Above: Artist Camille Erickson pinned screen-printed postcards on a line at the Soap Factory in 2017 as part of a project to support the National Endowment for the Arts. Photo: Jerry Holt.

The Soap Factory is not dead.

The Twin Cities stalwart experimental art space has been closed for more than two years, and some feared that it was shut down for good, especially after its mortgage sold for $1.2 million at a sheriff’s sale on Dec. 18. But now it is getting a second chance. 

This fall, the Soap Factory will receive 6,000 square feet, rent-free, in the basement-level of the 130-year-old soap factory near the downtown riverfront for the next two years. Its board of directors voted to accept the offer on March 4.

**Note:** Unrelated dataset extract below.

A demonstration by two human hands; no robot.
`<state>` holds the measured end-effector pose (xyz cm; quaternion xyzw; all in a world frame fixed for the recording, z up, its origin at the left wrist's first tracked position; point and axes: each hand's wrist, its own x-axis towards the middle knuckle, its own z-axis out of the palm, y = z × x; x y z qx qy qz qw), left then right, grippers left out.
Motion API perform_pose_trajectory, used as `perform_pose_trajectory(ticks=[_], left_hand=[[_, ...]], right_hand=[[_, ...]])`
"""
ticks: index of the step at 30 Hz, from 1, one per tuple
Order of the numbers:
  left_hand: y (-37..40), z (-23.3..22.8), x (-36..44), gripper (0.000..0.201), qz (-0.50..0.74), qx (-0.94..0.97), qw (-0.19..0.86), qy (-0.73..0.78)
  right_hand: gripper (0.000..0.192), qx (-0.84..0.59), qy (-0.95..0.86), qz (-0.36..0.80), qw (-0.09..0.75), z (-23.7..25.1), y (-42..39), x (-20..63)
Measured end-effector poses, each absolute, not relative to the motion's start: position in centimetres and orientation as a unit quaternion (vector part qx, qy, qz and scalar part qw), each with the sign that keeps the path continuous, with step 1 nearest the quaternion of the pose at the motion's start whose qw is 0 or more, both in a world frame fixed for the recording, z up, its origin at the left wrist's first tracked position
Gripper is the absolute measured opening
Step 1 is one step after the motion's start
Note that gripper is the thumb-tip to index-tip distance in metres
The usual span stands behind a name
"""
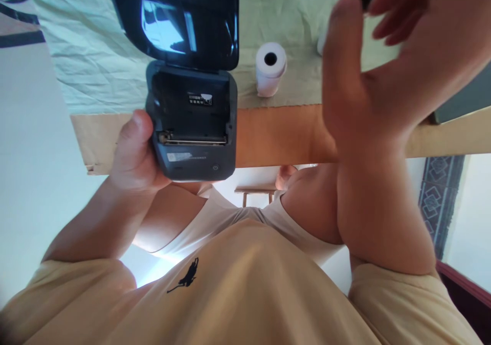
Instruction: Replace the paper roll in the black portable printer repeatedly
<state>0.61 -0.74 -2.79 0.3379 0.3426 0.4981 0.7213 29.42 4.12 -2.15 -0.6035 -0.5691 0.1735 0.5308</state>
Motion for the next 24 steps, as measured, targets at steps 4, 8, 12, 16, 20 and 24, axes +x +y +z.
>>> perform_pose_trajectory(ticks=[4,8,12,16,20,24], left_hand=[[-0.5,-2.6,0.8,0.058,0.485,0.355,0.727,0.332],[-0.5,-2.3,1.1,0.057,0.495,0.356,0.722,0.328],[-0.5,-2.2,0.9,0.058,0.477,0.355,0.731,0.335],[-0.5,-2.2,0.8,0.059,0.476,0.357,0.727,0.343],[-0.6,-2.0,0.7,0.058,0.469,0.349,0.733,0.348],[-0.8,-1.6,0.8,0.057,0.473,0.336,0.739,0.342]], right_hand=[[0.058,-0.7,-0.616,-0.01,0.361,-2.3,5.2,31.3],[0.055,-0.65,-0.723,0.05,0.229,-0.3,5.2,29.8],[0.058,-0.633,-0.725,0.08,0.26,0.2,5.0,29.0],[0.067,-0.548,-0.747,0.12,0.358,-0.3,4.8,29.3],[0.064,-0.574,-0.746,0.116,0.318,-0.2,4.7,29.1],[0.039,-0.612,-0.74,0.081,0.265,0.2,4.8,28.6]])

This deal came through a series of financial transactions orchestrated by RJM Construction, the Golden Valley-based company that worked on the building remodel and had already taken on $2.5 million of the Soap’s debt. In lieu of paying them back, the Soap handed over the building deed, worth $3.8 million, to RJM. They will buy back the mortgage from OSP LLC, an Edina-based asset and wealth management company that purchased it in the sheriff’s sale.

RJM is selling the building to a new buyer whose name was not disclosed. The rest of the building will be offices, with a space on the first floor targeted for a restaurant, which was part of the Soap's original remodeling plan.That sale is expected to close between April 1 and mid-May.

“They've got a long history in that property and it’s kind of their namesake,” said RJM chief executive Bob Jossart. “Sometimes those organizations need a little extra help and this was one of them.”

Construction ofn the Soap's new space will take place over the summer, with an expected opening around Labor Day. 

“The goal we have is to get the Soap back to financially break-even, get them out of debt -- building and construction debt and operating debt,” said Jossart. “We want to get them into the building for a couple of years to regroup and get their feet back on the ground and re-emerge with their mission.”

The Soap currently does not have an operating budget or staff, but it is looking toward the future.

“We are hoping that we will be in a position to hire Ellie Kevorkian [as the new director of artistic programming], but we are going to have to get operating funds,” said Board Chair Roy Close. “That will be our next task over the next several months.”

Artists in support of the Soap Factory also created a GoFundMe, which has raised $11,000 of a $150,000 goal. 

The Soap Factory had been slated to reopen in summer 2018, after several quiet years. The nonprofit took a brief hiatus from regular programming in 2016 following the departure of longtime executive director Ben Heywood.

The Soap's situation is similar to that of Intermedia Arts, the longtime Uptown-based arts organization that fell on hard times late last year. After laying off its entire staff, its flagship home was sold in November 2018 for $3.5 million to RightSource Compliance, a Minneapolis-based affordable housing company.